WDscholia / scholia

Wikidata-based scholarly profiles
https://scholia.toolforge.org
Other
219 stars 78 forks source link

Test Scholia queries on other SPARQL endpoints #2063

Open Daniel-Mietchen opened 2 years ago

Daniel-Mietchen commented 2 years ago

Is your feature request related to a problem? Please describe.

Describe the solution you'd like

I'd like us to explore running Scholia on other SPARQL endpoints, Blazegraph or otherwise. We have done some of this in a past, but not in a way that would be scalable across all Scholia queries.

Describe alternatives you've considered

A relatively straightforward approach might be to build a workflow based on running Scholia via the SPARQL endpoint (default: Blazegraph again) of a dedicated Wikibase instance that holds a copy of a recent Wikidata dump. There could even be several such Wikibases, each serving a specific subset (e.g. per Scholia aspect).

Additional context

Other options would be to start exploring non-Blazegraph endpoints, e.g. https://wikidata.demo.openlinksw.com/sparql (running on Virtuoso) or https://qlever.cs.uni-freiburg.de/wikidata/ (running on QLever)

Daniel-Mietchen commented 2 years ago

I just created a simplified version of one of our queries - country_authors.sparql

SELECT
?author 
(COUNT(DISTINCT ?citing_work) AS ?number_of_citing_works)
(SAMPLE(?organization_) AS ?organization)
(SAMPLE(?work) AS ?example_work)
WHERE {
  ?author wdt:P27 | wdt:P1416/wdt:P17 | wdt:P108/wdt:P17 wd:Q35 .
  ?work wdt:P50 ?author .
  OPTIONAL { ?citing_work wdt:P2860 ?work . }
  OPTIONAL {
    ?author wdt:P1416 | wdt:P108 ?organization_ .
    ?organization_ wdt:P17 wd:Q35 .
  }
}
GROUP BY ?author 

It times out on Wikidata, fails on QLever and executes on that Virtuoso instance. Screenshot 2022-07-22 at 00-33-48 Wikidata Query Service

Screenshot 2022-07-22 at 00-32-30 The QLever SPARQL engine fast scalable with autocompletion and text search

Screenshot from 2022-07-22 00-31-54

WolfgangFahl commented 2 years ago

The query runs successfully on some of our endpoints

date;sparqlquery -qn authorsCitingWork -en blazegraph -f github;date
WolfgangFahl commented 1 year ago

see https://github.com/ad-freiburg/qlever/issues/859

egonw commented 1 year ago

Virtuoso-on-AWS: https://wikidata.demo.openlinksw.com/sparql

(Does not support the Wikidata blazegraph functions)

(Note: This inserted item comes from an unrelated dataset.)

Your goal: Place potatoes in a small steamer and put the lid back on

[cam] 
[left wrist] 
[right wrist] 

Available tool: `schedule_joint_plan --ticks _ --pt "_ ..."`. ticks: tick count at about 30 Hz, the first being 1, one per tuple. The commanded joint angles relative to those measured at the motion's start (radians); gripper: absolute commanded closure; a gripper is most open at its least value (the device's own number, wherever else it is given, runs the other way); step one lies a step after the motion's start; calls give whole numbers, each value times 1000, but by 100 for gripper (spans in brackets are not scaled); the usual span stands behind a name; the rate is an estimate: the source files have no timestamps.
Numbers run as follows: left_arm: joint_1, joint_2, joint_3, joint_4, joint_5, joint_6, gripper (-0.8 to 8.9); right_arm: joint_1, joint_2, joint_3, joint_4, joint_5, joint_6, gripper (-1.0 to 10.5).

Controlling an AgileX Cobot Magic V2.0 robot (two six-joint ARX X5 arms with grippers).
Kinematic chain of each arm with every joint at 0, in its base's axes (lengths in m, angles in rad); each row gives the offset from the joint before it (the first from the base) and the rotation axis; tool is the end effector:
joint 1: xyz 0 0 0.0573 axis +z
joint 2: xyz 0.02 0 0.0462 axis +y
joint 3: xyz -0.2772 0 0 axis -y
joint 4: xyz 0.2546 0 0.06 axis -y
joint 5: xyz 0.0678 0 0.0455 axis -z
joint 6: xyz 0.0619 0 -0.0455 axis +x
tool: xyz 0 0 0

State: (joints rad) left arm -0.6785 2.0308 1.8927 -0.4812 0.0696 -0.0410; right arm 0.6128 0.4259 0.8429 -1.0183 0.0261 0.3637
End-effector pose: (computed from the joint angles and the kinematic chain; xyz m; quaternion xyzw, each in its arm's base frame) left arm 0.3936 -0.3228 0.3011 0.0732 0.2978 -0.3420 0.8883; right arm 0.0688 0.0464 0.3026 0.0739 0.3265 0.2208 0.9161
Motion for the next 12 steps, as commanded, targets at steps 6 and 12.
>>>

WolfgangFahl commented 1 year ago

https://ceur-ws.org/Vol-3262/paper9.pdf and https://wiki.bitplan.com/index.php/Get_your_own_copy_of_WikiData have a list of candidates. I also intend to talk to the wikidata team on the next meeting and would love to have a proper blazegraph mirror running at our RWTH Aachen i5 http://wikidata.dbis.rwth-aachen.de/ machine which should be suitable for the task with 256 GB RAM and 10 TB SSD. I never got a proper blazegraph mirror endpoint with all necessary special services running in the past 6 years that i have been attempting to get my own copy of wikidata running.

egonw commented 1 year ago

Oh, you're in Aachen?